## INSTRUCTIONS TO FOLLOW
A verbatim copy of all the data is required, minus any images.
PROVIDED DATA below:
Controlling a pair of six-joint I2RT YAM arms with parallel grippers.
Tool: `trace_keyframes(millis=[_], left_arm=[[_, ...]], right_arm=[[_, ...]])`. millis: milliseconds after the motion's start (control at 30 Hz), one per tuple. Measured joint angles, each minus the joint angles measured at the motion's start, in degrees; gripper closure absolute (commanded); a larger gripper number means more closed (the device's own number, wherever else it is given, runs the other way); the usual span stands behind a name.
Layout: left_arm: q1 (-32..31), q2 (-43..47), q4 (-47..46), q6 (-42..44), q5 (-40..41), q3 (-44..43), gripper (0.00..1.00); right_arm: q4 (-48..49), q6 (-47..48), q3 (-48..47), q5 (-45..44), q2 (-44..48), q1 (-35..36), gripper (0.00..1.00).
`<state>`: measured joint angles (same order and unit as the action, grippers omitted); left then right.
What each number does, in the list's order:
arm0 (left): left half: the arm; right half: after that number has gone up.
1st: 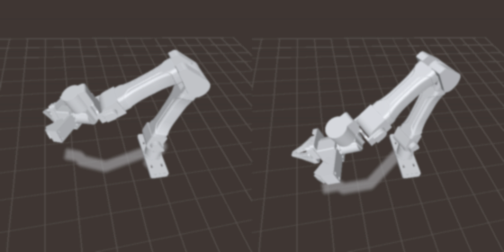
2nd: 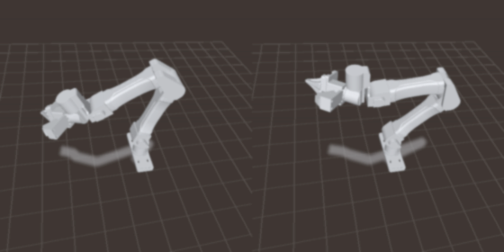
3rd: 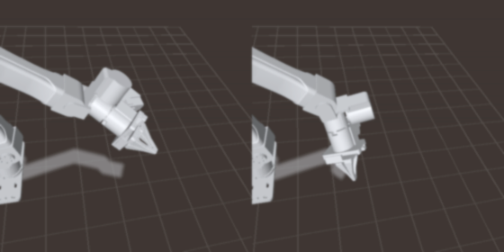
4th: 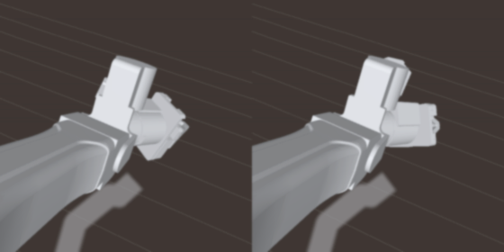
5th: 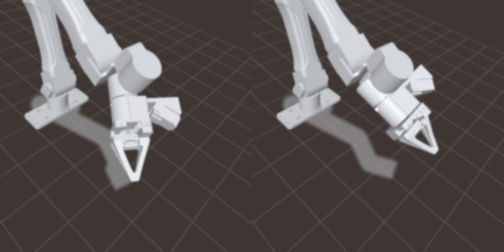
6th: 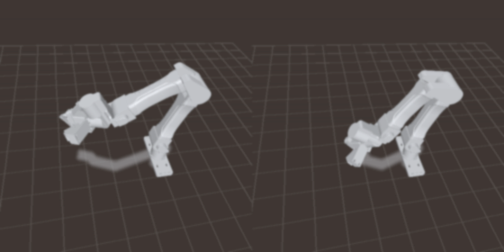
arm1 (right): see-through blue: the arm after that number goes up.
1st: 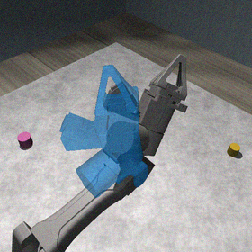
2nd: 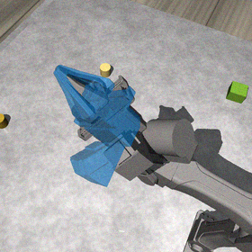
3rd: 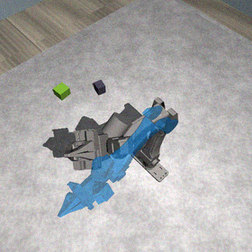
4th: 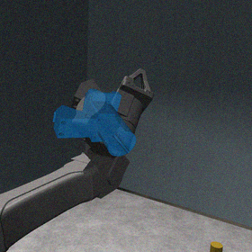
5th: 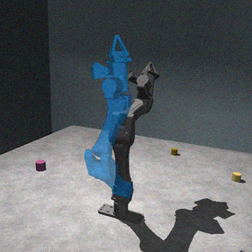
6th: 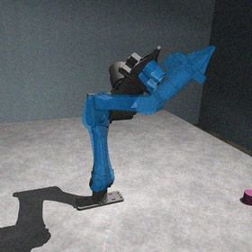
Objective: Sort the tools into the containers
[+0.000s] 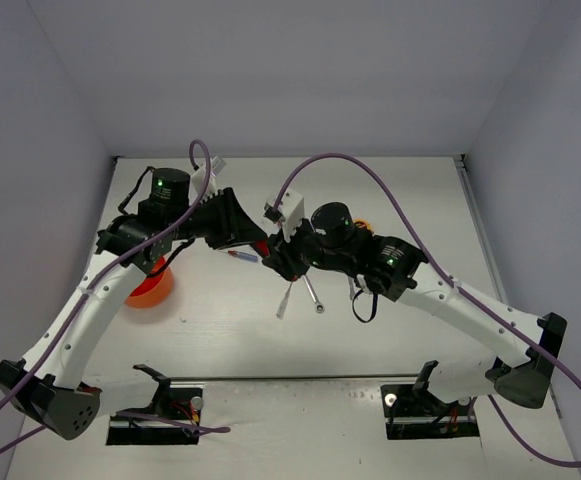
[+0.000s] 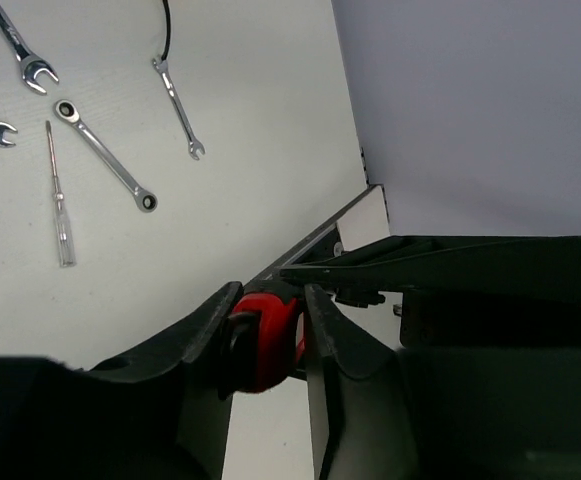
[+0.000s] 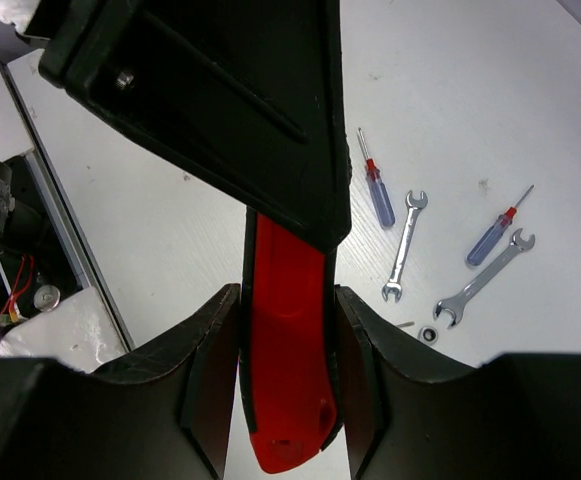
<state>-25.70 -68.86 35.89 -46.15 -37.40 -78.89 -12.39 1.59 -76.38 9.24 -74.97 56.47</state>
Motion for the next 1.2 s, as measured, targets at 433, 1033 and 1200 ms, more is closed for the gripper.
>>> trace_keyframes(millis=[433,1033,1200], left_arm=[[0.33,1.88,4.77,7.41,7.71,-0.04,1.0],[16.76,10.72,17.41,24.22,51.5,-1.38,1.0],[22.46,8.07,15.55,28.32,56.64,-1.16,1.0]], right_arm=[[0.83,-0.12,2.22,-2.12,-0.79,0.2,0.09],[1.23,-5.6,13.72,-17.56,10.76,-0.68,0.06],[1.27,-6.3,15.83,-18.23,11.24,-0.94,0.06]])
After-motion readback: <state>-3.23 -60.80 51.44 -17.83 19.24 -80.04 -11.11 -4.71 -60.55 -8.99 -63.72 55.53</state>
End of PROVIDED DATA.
## RESPONSE TO THE EXERCISE
Controlling a pair of six-joint I2RT YAM arms with parallel grippers.
Tool: `trace_keyframes(millis=[_], left_arm=[[_, ...]], right_arm=[[_, ...]])`. millis: milliseconds after the motion's start (control at 30 Hz), one per tuple. Measured joint angles, each minus the joint angles measured at the motion's start, in degrees; gripper closure absolute (commanded); a larger gripper number means more closed (the device's own number, wherever else it is given, runs the other way); the usual span stands behind a name.
Layout: left_arm: q1 (-32..31), q2 (-43..47), q4 (-47..46), q6 (-42..44), q5 (-40..41), q3 (-44..43), gripper (0.00..1.00); right_arm: q4 (-48..49), q6 (-47..48), q3 (-48..47), q5 (-45..44), q2 (-44..48), q1 (-35..36), gripper (0.00..1.00).
`<state>`: measured joint angles (same order and unit as the action, grippers omitted); left then right.
What each number does, in the list's order:
arm0 (left): left half: the arm; right half: after that number has gone up.
1st: 
2nd: 
3rd: 
4th: 
5th: 
6th: 
arm1 (right): see-through blue: the arm after that number goes up.
1st: 
2nd: 
3rd: 
4th: 
5th: 
6th: 
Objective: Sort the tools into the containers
[+0.000s] 
[+0.000s] 
[+0.000s] 
<state>-25.70 -68.86 35.89 -46.15 -37.40 -78.89 -12.39 1.59 -76.38 9.24 -74.97 56.47</state>
Motion for the next 1.2 s, as measured, targets at 433, 1033 and 1200 ms, more is closed for the gripper.
>>> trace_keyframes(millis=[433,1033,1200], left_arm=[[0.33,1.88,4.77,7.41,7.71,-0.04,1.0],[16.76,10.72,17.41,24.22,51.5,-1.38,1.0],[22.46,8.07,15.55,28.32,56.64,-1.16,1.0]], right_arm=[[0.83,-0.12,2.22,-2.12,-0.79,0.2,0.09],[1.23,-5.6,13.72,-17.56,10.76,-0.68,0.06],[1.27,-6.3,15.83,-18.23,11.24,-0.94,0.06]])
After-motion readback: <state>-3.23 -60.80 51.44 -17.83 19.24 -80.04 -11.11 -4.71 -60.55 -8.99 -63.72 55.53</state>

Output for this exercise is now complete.